例９：ソホロ脂質とＳＤＳとの組み合わせによるウイルス不活性化
　例９では、ソホロ脂質とＳＤＳとの組み合わせによるウイルス不活性化について検討した。

（１）方法
　ＳＡＲＳ－ＣｏＶ－２は、感染したヒトＶｅｒｏ－Ｅ６－ＴＭＰＲＳＳ２細胞から採取した培養液から調製した（ウイルス力価：３×１０^７ＴＣＩＤ_５０／ｍｌ）こと、および、界面活性剤としてＳＬｘとＳＤＳを使用したこと以外は、例８（１）に記載したのと同様の方法で行った。

（２）結果
　結果は、表２および図１４に示す通りであった。
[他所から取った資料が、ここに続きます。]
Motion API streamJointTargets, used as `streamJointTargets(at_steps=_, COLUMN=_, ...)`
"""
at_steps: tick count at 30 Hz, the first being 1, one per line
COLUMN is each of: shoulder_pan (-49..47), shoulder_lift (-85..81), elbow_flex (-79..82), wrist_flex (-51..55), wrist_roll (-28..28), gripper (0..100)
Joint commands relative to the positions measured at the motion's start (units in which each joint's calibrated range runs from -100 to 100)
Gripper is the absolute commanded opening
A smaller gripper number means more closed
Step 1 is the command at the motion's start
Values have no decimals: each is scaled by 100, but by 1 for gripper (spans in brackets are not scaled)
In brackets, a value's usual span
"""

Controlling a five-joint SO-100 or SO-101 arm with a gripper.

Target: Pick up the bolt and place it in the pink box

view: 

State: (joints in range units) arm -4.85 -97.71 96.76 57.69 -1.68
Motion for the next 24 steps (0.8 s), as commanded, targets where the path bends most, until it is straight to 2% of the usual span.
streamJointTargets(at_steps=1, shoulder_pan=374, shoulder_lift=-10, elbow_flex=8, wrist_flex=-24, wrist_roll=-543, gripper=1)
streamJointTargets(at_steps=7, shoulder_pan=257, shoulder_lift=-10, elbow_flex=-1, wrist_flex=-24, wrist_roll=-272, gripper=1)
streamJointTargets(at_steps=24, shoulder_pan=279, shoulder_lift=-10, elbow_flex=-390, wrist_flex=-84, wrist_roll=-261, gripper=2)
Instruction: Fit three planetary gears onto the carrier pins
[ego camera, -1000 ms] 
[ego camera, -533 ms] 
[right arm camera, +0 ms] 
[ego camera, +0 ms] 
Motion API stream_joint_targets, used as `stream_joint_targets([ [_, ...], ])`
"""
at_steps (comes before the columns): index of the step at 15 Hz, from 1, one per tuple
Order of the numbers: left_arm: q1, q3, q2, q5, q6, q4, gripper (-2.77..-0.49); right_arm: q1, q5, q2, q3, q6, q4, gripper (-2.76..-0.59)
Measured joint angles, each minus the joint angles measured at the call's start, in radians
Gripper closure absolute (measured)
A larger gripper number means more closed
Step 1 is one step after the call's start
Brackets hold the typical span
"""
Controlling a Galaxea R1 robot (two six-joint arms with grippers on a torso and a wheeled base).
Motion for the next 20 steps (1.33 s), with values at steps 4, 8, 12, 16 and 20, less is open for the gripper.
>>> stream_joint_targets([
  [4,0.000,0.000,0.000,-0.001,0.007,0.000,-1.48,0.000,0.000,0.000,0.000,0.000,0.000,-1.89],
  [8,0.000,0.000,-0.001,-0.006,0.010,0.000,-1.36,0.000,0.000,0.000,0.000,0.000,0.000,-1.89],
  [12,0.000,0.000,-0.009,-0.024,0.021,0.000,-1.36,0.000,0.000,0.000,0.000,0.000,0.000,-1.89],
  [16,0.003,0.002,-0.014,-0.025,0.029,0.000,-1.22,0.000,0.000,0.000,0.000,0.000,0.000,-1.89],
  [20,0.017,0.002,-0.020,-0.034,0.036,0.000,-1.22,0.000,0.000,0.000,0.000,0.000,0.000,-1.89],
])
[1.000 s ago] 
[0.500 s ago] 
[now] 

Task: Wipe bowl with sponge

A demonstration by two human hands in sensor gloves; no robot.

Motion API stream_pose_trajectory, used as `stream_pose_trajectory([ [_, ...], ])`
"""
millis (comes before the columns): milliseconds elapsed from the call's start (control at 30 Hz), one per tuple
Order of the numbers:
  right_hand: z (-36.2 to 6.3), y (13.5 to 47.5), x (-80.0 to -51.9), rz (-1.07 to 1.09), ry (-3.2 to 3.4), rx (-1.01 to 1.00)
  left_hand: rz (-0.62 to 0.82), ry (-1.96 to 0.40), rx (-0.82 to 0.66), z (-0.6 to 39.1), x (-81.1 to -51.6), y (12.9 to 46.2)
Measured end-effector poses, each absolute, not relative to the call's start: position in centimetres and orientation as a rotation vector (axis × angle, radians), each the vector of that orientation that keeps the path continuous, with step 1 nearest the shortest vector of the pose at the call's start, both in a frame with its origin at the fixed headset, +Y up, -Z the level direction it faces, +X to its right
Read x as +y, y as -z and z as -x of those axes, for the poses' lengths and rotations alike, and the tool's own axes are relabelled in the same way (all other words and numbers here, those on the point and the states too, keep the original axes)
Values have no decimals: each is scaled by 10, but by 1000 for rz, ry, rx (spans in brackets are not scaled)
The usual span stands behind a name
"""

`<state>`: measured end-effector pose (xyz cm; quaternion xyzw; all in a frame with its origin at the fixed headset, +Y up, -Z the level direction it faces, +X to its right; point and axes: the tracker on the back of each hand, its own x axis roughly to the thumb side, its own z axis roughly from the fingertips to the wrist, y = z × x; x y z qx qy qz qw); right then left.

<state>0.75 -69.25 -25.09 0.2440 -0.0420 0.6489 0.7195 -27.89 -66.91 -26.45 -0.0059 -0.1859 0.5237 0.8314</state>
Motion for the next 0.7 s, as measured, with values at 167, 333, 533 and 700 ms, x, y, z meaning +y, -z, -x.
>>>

具体的には、ＳＬｘ単独で処理した場合と比較し、ＳＬｘとＳＤＳを組合せて処理した場合には、ウイルス感染がさらに抑制されることが確認された。一方、ＳＤＳ単独で処理した場合には、感染を抑制する効果は確認されなかった。

Claims

　ソホロ脂質およびドデシル硫酸ナトリウム（ＳＤＳ）を含んでなる、消毒組成物。
　ソホロ脂質およびドデシル硫酸ナトリウム（ＳＤＳ）を含んでなる、洗浄組成物。
　ソホロ脂質およびドデシル硫酸ナトリウム（ＳＤＳ）を含んでなる、防汚組成物。
　ソホロ脂質およびドデシル硫酸ナトリウム（ＳＤＳ）を含んでなる、ウイルス不活性化組成物。
　バイオフィルムの除去および／または形成抑制に用いるための、請求項１～３のいずれか一項に記載の組成物。
　バイオフィルムがグラム陰性菌由来のものである、請求項５に記載の組成物。
　ソホロ脂質を０．１質量％以下の濃度で使用する、請求項１～６のいずれか一項に記載の組成物。
　ＳＤＳを０．１質量％以下の濃度で使用する、請求項１～７のいずれか一項に記載の組成物。
　ソホロ脂質およびドデシル硫酸ナトリウム（ＳＤＳ）を含んでなる、バイオフィルムの除去および／または形成抑制用組成物。
　ソホロ脂質を含んでなる、バイオフィルム除去および／または形成抑制に用いるための非殺菌性組成物。
　ソホロ脂質を０．１質量％～１質量％の濃度で使用する、請求項１０に記載の組成物。
　耐性菌の発生を抑制すべき物品に対して適用するための、および／または、耐性菌の発生を抑制すべき環境において適用するための、請求項１０または１１に記載の組成物。
　ソホロ脂質とドデシル硫酸ナトリウム（ＳＤＳ）とを使用することを特徴とする、消毒方法、洗浄方法、防汚方法並びにバイオフィルムの除去および／または形成抑制方法。
　バイオフィルムがグラム陰性菌由来のものである、請求項１３に記載の方法。
　ソホロ脂質およびドデシル硫酸ナトリウム（ＳＤＳ）を使用することを特徴とする、ウイルス不活性化方法。
　ソホロ脂質を０．１質量％以下の濃度で使用する、請求項１３～１５のいずれか一項に記載の方法。
　ＳＤＳを０．１質量％以下の濃度で使用する、請求項１３～１６のいずれか一項に記載の方法。
　ソホロ脂質を使用することを特徴とする、バイオフィルム除去および／または形成抑制方法。
　細菌を死滅させない、請求項１８に記載の方法。
　ソホロ脂質を０．１質量％～１質量％の濃度で使用する、請求項１８または１９に記載の方法。
　ソホロ脂質を耐性菌の発生を抑制すべき物品に対して適用する、および／または、ソホロ脂質を耐性菌の発生を抑制すべき環境において適用する、請求項１８～２０のいずれか一項に記載の方法。